Tuesday, September 8, 2009

What lesson can conservatives learn from the resignation of Van Jones?

Some Republicans and conservatives are celebrating the resignation of Van Jones. They misunderstand the significance of what just happened.


By marginalizing a 9/11 truther, mainstream Democrats took a step towards restoring civility and rationality to our national discourse. In her column today, progressive African-American Atlanta Journal Constitution writer Cynthia Tucker agrees.


Responsible conservatives and Republicans now need to do the same to the conspiracy theorists and other extremists in their own camp: the birthers, deathers, tenthers, and those who openly carry firearms at political rallies or make other suggestions of violence. 


Two recent actions provide tiny rays of hope.


Mainstream Idaho Republicans quickly condemned fringe Republican gubernatorial candidate Rex Rammell for joking about buying a license to hunt President Obama.


In an act of courage and integrity, former educator and former First Lady Laura Bush condemned  the attacks on President Obama’s back to school pep talk and decried the increasing polarization of the nation.


What is unfortunate is that neither her husband or father-in-law, the two living former Republican presidents, joined her.

Monday, September 7, 2009

What are Birthers, Deathers, and Tenthers?

In my previous post, I referred to birthers, deathers, and tenthers. Someone asked for definitions.


Birther: Someone who despite all the overwhelming evidence, questions if President Obama was born in U.S. and therefore questions if he meets the Constitutional requirements to be president. The anger and persistence of some implies a racist agenda, questioning how an African-American could have been elected.


Deather: Someone who claims that President Obama's health care reforms include hastening the death of the elderly and people with disabilities through rationing or denial of health care or euthanasia. This is conscious misinformation by opponents of not only reform but of almost everything President Obama does, which again suggests some racist motivations.


Among the proposed reforms is a guarantee of Medicare reimbursement to a physician for regular end of life discussions with their patients. The discussions would be voluntary and would include options such as hospice and palliative care, and the preparation of advanced directives.


President Obama’s chief of staff Rahm Emmanuel’s brother, Dr. Ezekiel J. Emanuel, has written articles discussing questions such as the appropriateness of aggressive chemotherapy for a very elderly person with terminal cancer. This has been distorted to imply he is advocating withholding care or euthanizing the elderly.

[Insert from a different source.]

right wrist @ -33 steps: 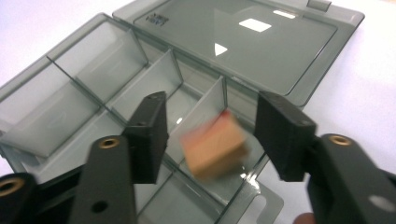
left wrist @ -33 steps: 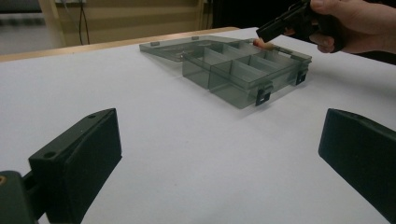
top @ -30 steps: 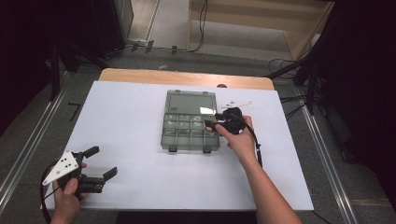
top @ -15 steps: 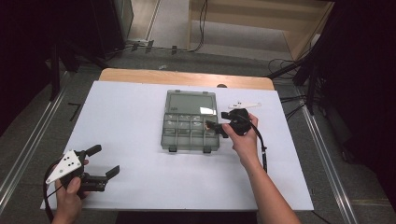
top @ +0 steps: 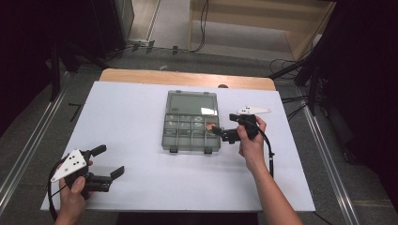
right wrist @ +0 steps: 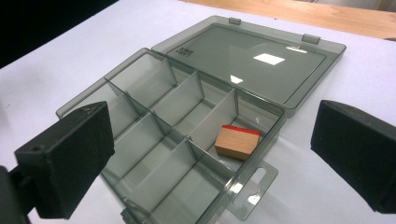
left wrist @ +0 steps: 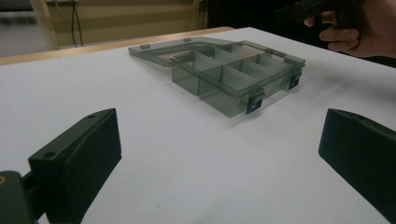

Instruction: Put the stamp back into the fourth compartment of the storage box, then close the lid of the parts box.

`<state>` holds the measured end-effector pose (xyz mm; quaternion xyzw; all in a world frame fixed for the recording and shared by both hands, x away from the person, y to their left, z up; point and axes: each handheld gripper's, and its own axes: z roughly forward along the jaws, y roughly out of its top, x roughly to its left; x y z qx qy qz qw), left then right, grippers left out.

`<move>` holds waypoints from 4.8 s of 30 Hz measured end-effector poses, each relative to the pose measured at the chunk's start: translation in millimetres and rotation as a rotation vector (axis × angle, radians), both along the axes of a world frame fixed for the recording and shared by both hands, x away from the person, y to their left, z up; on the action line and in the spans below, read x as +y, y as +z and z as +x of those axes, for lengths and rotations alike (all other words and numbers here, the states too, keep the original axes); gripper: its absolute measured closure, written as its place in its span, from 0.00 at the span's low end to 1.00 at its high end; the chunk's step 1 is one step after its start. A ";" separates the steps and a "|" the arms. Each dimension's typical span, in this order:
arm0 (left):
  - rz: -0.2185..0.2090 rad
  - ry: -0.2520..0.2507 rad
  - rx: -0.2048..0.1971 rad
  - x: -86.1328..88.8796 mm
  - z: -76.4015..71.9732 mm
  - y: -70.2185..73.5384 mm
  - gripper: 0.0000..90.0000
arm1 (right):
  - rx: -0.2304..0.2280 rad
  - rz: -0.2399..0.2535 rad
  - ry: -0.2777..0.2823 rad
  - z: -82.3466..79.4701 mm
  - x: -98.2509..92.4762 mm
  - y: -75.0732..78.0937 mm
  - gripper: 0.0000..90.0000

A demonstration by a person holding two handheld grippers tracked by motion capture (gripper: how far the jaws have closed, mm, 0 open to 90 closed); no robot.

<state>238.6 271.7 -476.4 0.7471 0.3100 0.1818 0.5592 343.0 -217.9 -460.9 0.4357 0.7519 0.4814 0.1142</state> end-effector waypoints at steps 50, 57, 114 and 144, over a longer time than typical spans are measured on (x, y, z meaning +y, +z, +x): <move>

Among the “Deathers” is former Alaska governor Sarah Palin who while governor actively encouraged Alaskans to prepare advance directives.


Tenthers: Someone who claims the Tenth Amendment to the Constitution prohibits the Federal government from doing anything regarding health care.


The Tenth Amendment states:
The powers not delegated to the United States by the Constitution, nor prohibited by it to the States, are reserved to the States respectively, or to the people.
The tenthers ignore that a significant portion of health care is already provided by the Federal government through Medicare, Medicaid, the Veterans Administration, care for active duty military personnel and their dependents, and the provision of private insurance for Federal employees.


The Tenth Amendment has been inappropriately cited over the year to oppose such Federal actions as enforcement of civil rights which adds to the suspicion of racist motivations.


The tenthers ignore years of Supreme Court decisions that have settled this issue.

Should the Green Jobs Czar have resigned?

Former Obama administration green jobs czar Van Jones showed incredibly poor judgement by becoming a “celebrity” signer of a 9/11 Truth petition. Either he sympathized with it, which suggests a disqualifying lack of discernment, or he didn’t read it, which displayed a disqualifying lack of attention to detail.

There are many legitimate critiques of 9/11 that someone can express without disqualifying themselves from positions of public responsibility. 9/11 conspiracy theories are not among them. They are best viewed in the same way as are Holocaust denial, intelligent design, alien abductions, birthers, deathers, and tenthers.

Seemingly legitimate petitions may not be worthy of our signatures. Some petitions are authored by ideologues and extremists whose agendas are not immediately obvious such as petitions that appear to be calling for peace in the Middle East at the same time as they call Israelis Nazis.

I declined to sign a petition to impeach George Bush. I had grown weary of my progressive colleagues viciously criticizing Democratic members of Congress for failing to do something that was utterly impossible.

I treasure our Constitutional right to petition government. However, signing every petition that is put before us devalues one’s signature and as Van Jones discovered risks serious consequences.